A confirmação foi feita pelo chefe da Basarnas, Marechal do Ar TNI Muhammad Syafi’i, que destacou as dificuldades enfrentadas pela equipe, como neblina densa, variações bruscas de temperatura e problemas com os equipamentos. A visibilidade limitada atrasou a missão de resgate, que só pôde ser realizada com segurança na manhã de hoje.
O corpo de Juliana foi conduzido em uma maca até o vilarejo de Sembalun, base de onde partem as expedições ao Monte Rinjani. De lá, ela será transportada de aeronave até o hospital Bayangkara, onde as autoridades e familiares darão prosseguimento ao processo de repatriação.
Três equipes participaram da operação, incluindo dois membros do esquadrão Rinjani, especializado em ações de salvamento em áreas de risco. O trajeto de remoção foi acompanhado por sete pessoas posicionadas em dois pontos estratégicos da montanha — três a 400 metros da vítima e outras quatro a cerca de 600 metros de profundidade.
Um montanhista voluntário que ajudou na localização do corpo compartilhou nas redes sociais registros emocionantes da missão. “Infelizmente não pude fazer muito. Que Deus receba suas boas ações”, escreveu ele, lamentando a perda da brasileira.

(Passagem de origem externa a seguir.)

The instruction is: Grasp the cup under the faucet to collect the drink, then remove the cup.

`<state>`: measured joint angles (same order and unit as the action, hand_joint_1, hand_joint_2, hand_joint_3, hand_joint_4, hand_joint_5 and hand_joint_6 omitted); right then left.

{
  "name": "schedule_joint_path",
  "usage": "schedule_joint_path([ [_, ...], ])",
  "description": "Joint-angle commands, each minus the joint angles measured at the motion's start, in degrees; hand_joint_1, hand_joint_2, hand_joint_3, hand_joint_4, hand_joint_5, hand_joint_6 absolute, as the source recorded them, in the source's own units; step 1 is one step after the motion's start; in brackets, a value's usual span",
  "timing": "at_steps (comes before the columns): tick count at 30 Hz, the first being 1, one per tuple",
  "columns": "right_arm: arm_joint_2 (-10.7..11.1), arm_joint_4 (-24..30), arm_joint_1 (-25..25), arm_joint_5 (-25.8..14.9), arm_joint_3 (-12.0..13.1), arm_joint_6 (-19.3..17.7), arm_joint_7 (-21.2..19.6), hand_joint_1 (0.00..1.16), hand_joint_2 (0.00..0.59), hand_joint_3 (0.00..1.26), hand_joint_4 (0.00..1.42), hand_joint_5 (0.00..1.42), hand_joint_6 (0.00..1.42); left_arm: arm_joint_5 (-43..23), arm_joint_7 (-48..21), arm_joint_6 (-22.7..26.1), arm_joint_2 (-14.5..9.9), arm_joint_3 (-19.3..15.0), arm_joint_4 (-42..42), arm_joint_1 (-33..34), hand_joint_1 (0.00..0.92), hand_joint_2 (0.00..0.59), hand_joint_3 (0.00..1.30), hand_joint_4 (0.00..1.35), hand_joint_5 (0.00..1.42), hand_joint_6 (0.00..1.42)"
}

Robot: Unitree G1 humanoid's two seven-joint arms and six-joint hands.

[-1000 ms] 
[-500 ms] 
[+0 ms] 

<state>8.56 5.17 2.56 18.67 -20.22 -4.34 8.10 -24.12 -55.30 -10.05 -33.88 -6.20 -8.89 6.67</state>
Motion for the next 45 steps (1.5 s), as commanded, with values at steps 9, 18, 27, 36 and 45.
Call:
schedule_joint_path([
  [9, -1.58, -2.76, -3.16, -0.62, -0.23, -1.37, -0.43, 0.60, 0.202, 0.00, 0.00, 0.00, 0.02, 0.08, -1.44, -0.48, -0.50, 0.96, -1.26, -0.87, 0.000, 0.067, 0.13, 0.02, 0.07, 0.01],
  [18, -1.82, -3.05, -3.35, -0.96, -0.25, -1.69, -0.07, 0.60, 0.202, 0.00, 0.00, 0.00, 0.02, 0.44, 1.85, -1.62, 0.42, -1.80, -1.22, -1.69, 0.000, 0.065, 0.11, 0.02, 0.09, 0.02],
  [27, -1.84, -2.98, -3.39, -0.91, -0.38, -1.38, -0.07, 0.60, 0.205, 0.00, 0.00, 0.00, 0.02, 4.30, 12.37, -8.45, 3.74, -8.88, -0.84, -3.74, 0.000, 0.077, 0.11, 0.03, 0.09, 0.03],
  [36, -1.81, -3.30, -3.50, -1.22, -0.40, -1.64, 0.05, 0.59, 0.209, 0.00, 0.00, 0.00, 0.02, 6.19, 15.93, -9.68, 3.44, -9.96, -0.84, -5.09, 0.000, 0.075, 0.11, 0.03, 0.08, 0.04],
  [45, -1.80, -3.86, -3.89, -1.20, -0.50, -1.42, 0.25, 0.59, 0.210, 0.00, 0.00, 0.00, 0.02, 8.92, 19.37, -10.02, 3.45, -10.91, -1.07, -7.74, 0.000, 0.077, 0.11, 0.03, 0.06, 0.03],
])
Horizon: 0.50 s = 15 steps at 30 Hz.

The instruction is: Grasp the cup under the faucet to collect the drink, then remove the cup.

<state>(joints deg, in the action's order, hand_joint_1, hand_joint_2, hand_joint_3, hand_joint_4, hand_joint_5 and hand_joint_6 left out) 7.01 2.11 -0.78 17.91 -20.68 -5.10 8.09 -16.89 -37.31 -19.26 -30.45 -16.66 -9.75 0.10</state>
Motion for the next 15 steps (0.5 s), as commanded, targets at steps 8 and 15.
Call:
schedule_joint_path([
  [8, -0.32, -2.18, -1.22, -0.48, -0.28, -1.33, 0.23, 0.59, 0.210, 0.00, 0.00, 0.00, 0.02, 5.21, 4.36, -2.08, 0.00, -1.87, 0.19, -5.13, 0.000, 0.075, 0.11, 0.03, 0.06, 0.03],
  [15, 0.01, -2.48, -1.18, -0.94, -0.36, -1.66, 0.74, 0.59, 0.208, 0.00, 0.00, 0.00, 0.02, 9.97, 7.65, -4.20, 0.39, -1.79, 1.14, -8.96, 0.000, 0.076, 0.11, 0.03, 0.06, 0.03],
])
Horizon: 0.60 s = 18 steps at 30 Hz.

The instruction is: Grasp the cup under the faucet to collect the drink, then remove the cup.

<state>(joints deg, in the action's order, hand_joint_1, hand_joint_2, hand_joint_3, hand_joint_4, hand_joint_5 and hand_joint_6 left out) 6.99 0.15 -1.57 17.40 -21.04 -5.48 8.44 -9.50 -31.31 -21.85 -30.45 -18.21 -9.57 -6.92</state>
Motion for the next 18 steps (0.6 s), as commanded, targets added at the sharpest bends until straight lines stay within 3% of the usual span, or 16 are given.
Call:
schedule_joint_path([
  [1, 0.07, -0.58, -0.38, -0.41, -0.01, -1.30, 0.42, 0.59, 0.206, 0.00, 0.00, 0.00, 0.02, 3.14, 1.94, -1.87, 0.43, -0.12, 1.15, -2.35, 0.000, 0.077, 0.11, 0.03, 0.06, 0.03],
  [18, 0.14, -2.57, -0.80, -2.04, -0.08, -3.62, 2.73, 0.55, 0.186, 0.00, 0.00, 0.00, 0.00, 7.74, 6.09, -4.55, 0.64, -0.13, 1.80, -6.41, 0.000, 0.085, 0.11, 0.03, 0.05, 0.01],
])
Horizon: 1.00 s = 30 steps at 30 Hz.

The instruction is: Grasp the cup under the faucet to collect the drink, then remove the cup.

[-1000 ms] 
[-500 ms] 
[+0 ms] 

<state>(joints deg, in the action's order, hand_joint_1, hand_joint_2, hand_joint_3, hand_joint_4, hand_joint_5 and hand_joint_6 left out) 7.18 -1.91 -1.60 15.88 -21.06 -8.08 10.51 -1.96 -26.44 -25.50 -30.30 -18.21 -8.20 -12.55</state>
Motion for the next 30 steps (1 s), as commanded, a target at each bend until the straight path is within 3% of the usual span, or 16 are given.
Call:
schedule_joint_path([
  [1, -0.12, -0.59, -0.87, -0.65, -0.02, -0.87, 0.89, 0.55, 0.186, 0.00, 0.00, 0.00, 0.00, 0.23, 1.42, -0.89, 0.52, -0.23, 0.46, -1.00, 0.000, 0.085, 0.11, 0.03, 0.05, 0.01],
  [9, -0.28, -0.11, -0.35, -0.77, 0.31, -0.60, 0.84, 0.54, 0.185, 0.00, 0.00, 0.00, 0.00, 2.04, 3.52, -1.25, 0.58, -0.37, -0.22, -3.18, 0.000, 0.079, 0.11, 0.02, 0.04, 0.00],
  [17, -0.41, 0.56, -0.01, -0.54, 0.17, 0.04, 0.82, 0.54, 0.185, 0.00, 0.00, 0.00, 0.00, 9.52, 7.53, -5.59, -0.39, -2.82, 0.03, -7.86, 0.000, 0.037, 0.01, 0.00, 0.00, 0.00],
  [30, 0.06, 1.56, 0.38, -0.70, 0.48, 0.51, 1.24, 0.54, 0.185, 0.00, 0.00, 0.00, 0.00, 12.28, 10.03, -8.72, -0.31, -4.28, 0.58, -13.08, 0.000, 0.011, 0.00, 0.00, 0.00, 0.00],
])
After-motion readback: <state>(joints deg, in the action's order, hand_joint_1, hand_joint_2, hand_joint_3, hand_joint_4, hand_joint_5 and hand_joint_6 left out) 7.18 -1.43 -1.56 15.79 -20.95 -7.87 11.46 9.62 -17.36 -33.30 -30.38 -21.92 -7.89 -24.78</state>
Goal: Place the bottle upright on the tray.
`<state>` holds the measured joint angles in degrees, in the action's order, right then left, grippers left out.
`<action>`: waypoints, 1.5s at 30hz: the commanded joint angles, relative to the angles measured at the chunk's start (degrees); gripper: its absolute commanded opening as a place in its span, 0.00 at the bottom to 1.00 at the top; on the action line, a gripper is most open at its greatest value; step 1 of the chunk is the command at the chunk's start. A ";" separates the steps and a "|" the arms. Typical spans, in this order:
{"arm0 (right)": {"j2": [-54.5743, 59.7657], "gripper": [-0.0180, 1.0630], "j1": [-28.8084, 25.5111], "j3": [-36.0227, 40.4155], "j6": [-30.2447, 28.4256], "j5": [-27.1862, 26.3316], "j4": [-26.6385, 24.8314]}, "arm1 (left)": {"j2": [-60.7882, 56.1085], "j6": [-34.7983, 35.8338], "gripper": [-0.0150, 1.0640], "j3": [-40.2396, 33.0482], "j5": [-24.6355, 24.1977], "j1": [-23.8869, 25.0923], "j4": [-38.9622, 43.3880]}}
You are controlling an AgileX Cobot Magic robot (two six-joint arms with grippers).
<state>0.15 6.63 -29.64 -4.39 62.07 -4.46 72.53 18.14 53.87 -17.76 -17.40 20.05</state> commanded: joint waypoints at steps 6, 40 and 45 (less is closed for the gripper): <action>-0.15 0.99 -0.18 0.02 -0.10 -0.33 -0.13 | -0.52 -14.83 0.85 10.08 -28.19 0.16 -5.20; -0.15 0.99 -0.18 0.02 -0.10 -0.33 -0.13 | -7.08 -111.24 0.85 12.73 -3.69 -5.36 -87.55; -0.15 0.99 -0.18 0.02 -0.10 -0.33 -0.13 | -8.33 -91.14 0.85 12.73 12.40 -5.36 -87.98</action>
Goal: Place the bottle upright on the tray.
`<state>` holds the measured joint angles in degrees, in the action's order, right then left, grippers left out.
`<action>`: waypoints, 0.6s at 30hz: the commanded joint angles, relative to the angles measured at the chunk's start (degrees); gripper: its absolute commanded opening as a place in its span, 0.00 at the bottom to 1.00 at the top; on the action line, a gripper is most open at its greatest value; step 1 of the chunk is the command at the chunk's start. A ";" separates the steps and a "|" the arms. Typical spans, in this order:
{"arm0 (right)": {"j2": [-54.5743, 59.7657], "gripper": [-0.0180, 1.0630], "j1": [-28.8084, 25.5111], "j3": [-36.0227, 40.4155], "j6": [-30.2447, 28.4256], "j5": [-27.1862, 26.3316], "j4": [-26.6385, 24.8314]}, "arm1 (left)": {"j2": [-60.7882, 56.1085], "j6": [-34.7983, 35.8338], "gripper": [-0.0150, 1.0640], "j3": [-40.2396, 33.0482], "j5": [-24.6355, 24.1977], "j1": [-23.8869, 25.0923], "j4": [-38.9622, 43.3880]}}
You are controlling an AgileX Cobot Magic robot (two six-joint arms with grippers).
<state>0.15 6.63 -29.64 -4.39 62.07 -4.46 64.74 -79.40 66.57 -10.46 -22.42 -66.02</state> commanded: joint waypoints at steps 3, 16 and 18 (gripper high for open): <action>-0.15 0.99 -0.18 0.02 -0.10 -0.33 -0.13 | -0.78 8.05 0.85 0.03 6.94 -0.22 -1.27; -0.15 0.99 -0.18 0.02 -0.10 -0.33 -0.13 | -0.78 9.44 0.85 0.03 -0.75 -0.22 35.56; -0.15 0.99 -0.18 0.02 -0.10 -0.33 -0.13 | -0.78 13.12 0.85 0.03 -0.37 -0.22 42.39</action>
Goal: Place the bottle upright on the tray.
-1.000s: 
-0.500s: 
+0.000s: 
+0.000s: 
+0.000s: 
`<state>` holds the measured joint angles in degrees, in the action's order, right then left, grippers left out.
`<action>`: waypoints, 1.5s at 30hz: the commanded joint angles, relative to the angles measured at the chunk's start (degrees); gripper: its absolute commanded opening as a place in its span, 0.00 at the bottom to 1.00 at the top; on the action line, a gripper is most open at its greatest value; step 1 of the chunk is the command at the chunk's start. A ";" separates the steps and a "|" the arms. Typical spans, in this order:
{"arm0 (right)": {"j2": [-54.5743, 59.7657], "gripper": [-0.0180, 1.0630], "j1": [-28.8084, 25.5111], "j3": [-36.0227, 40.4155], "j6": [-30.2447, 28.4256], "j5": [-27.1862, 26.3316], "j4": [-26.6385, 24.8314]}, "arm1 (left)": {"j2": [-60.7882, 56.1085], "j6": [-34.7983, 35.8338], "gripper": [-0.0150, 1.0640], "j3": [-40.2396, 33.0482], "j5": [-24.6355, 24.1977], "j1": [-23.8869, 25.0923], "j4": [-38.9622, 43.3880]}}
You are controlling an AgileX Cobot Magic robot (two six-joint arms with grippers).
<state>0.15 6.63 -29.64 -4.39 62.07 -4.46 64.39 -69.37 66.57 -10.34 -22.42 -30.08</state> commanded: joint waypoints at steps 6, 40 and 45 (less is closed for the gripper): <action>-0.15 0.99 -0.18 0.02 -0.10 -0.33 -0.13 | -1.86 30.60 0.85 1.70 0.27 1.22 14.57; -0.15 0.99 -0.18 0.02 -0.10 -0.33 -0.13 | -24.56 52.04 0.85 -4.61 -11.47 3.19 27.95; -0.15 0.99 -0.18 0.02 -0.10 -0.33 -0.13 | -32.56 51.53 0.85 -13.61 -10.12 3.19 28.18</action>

Juliana, natural do Rio de Janeiro e moradora de Niterói, era formada em publicidade e atuava também como dançarina de pole dance. Sua morte mobilizou autoridades indonésias e causou comoção entre praticantes de esportes de aventura. As buscas duraram quatro dias e foram marcadas por relatos confusos e dificuldades operacionais enfrentadas pelas equipes locais.